Here are six signs that you may need therapy:
Sign 1: Impulses
All of us struggle with impulses from time to time (that chocolate cake is just begging to be devoured). Some of us are more successful than others at resisting them. If you find yourself regularly succumbing to impulses, you may want to consider therapy.
The most common impulses people succumb to are emotional—angry outbursts, bouts of depression, etc.—and sexual—fear of intimacy, sexual anxiety, etc. Having little to no control over these impulses can be a major obstacle to living a functional life, not to mention a happy and healthy one.
Sign 2: Difficult Childhood
The influence of childhood experiences on our thoughts, emotions, and actions as an adult cannot be overstated. What makes it worse is that we’re usually not aware of them—they reside in the unconscious parts of our mind.
Many people, including myself in the past, go about their lives completely unaware of attachment issues that result from not receiving enough love and affection from their parents as a child. You may know someone who just can’t seem to get their finances in control, unaware that they’ve been influenced by their parents’ reckless ways with money all those years ago.
Unfortunately, when it comes to mental inclinations, the apple rarely falls far from the tree unless you’ve developed the ability to self-reflect and act against your tendencies. And few people do.
So if you come from a difficult childhood, if you had absent parents or a poor relationship with them, you may be suffering the after-effects without knowing.
Sign 3: Major Traumas
I probably don’t have to convince you that traumas are a big deal, and it never hurts to get help to deal with them. Major traumas in life could be the death of loved ones, abuse, major health problems, etc.
Even if you think you’re perfectly fine, chances are you’re psychologically suffering in one way or another without knowing it. Getting therapy could help you uncover these blind spots and truly turn the page.
Sign 4: Compulsive Behaviors
We all succumb to vices from time to time. These vices in moderate amounts on occasion don’t necessarily hurt—that ice cold beer at the end of a long working day, that chocolate cake we finally devour.
However, in some cases the vices become compulsive behaviors and begin to interfere with other areas of your life, the most common ones being alcohol and drug abuse.
Similarly to the emotional and sexual impulses I mentioned above, these compulsive behaviors do you no favors and will thoroughly derail your life. Seek help.

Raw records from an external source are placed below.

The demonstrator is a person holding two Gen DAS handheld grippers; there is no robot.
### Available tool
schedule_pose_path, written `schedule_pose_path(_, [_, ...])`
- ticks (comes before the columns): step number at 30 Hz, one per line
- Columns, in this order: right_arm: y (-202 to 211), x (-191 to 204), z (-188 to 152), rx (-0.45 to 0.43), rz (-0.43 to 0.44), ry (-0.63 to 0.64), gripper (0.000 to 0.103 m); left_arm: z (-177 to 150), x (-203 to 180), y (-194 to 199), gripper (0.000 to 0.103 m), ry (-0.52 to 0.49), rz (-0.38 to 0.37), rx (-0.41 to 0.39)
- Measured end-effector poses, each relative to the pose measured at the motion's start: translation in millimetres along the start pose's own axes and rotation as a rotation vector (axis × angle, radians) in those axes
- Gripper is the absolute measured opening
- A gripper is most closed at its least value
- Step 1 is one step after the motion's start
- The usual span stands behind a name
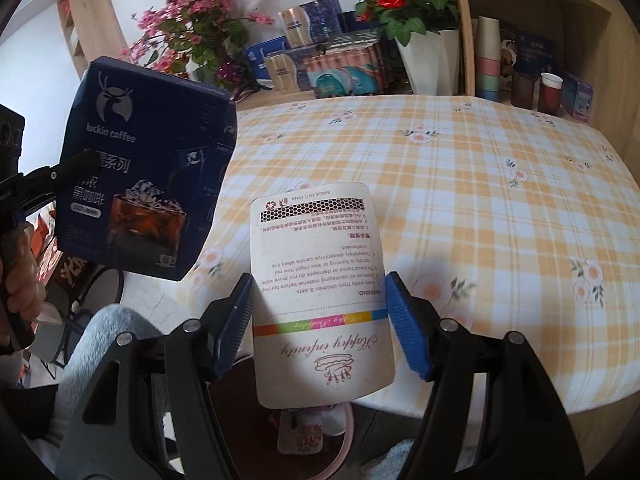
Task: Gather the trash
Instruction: 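Carry the card over the bin and open the right tool while the left tool carries the box, then open the left tool over the bin to drop the blue box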
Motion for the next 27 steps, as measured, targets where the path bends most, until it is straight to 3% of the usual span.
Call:
schedule_pose_path(11, [11.2,47.3,-49.5,0.065,0.056,0.041,0.066,-46.4,4.4,61.7,0.015,0.031,0.037,-0.022])
schedule_pose_path(20, [7.3,74.4,-61.4,0.101,0.091,0.062,0.072,-67.0,9.0,82.2,0.015,0.063,0.035,-0.029])
schedule_pose_path(21, [5.7,76.6,-60.6,0.106,0.098,0.067,0.074,-67.6,9.6,82.1,0.015,0.065,0.035,-0.027])
schedule_pose_path(24, [8.8,79.2,-54.6,0.075,0.089,0.072,0.091,-70.0,12.7,80.1,0.015,0.073,0.039,-0.02])
schedule_pose_path(27, [17.1,73.4,-44.7,0.02,0.07,0.046,0.097,-74.5,12.6,73.6,0.015,0.073,0.039,0.002])
Point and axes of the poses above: each gripper's, at about its wrist camera, not at the fingertips, and y roughly against the way its jaws point, x to its left, z to its top, the point moved 6 cm from there along -y, roughly the way its jaws point, and after that the axes turned 3 degrees about x, right-handed, at the moved point
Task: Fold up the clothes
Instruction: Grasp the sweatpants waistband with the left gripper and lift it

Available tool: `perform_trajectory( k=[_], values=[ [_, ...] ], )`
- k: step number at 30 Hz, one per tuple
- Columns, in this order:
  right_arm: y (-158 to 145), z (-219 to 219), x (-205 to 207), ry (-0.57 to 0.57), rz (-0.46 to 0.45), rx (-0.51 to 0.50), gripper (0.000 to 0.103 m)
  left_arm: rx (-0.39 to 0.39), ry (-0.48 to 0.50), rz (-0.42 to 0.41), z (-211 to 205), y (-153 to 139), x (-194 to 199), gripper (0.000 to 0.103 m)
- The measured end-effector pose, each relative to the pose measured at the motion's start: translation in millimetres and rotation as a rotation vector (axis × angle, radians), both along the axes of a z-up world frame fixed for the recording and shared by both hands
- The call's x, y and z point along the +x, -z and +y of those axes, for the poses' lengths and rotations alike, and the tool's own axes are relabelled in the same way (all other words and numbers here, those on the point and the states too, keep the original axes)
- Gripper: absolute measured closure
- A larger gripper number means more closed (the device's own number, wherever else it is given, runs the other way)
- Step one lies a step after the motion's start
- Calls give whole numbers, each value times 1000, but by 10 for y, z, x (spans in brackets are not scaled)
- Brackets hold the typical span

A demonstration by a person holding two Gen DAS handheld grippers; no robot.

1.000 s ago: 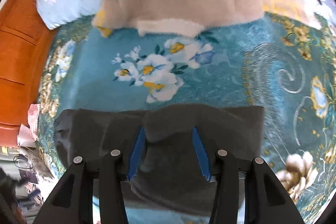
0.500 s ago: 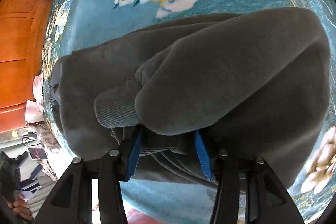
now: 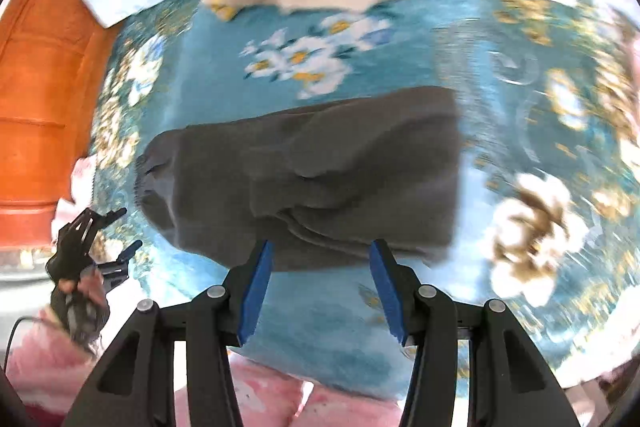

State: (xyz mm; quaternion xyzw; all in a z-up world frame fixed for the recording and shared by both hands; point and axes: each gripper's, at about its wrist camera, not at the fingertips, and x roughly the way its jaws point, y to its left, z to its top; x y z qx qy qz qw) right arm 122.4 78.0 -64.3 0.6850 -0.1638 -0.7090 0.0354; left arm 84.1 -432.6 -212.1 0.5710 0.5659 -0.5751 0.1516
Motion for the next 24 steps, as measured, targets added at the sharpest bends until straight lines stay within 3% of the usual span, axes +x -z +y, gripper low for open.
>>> perform_trajectory(
  k=[5, 9, 14, 16, 18, 21, 24],
  values=[
    [-306, 305, 290, 134, -14, 108, 51, 39, -10, 19, -36, 357, -188, 33],
    [-514, 399, 431, 157, -23, 200, 51, 43, 14, 16, -22, 523, -312, 32],
    [-572, 433, 426, 189, -37, 239, 51, 57, -25, 29, -9, 589, -312, 33],
    [-567, 378, 361, 165, -37, 241, 51, 73, -36, 48, -1, 572, -312, 48],
    [-539, 285, 285, 126, -34, 234, 51, 71, -34, 46, 2, 537, -323, 56],
    [-493, 138, 181, 69, -27, 219, 51, 30, 18, 61, 41, 373, -384, 66],
    [-460, 44, 128, 25, -7, 188, 51, -12, 71, 94, 105, 153, -457, 69]
  ],
)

Sign 5: Dysfunctional Relationships
Humans are social animals, so it should come as no surprise that having dysfunctional relationships has an outsized impact on your quality of life.
The sad truth is that many, if not the majority, of us have at least one dysfunctional relationship and are simply putting up with it, thinking it’s part and parcel of life. This is the wrong approach.
Always fighting with your partner over pointless things? Always guilt-tripped into visiting your aging parents? Always getting blamed for mistakes at work? Always saying “yes” to your best friend’s never-ending requests? These are tell-tale signs of unhealthy and, in some cases, dysfunctional relationships.
Tolerate them, you should not.
Sign 6: Obsession
Some of us are overly pre-occupied with one aspect of our lives. Joe next door is obsessed with being “cool” or popular. Your aunt is obsessed with impressing everyone at family gatherings. Your partner has a constant need for approval from others and is always looking for that pat on the back from you for every little thing they do.
Hell, maybe even you yourself are obsessing about improving yourself (you are reading this article after all). Don’t get me wrong, I’m all for self-improvement. But sometimes this devolves into feeling like you’re never good enough and mindlessly executing self-help hacks, which you can probably tell is not a bueno idea.
In the end, therapy is nothing to be ashamed of. In fact, it could be the difference between a healthy and happy life and a life full of agonizing crapfests. I prefer the former myself.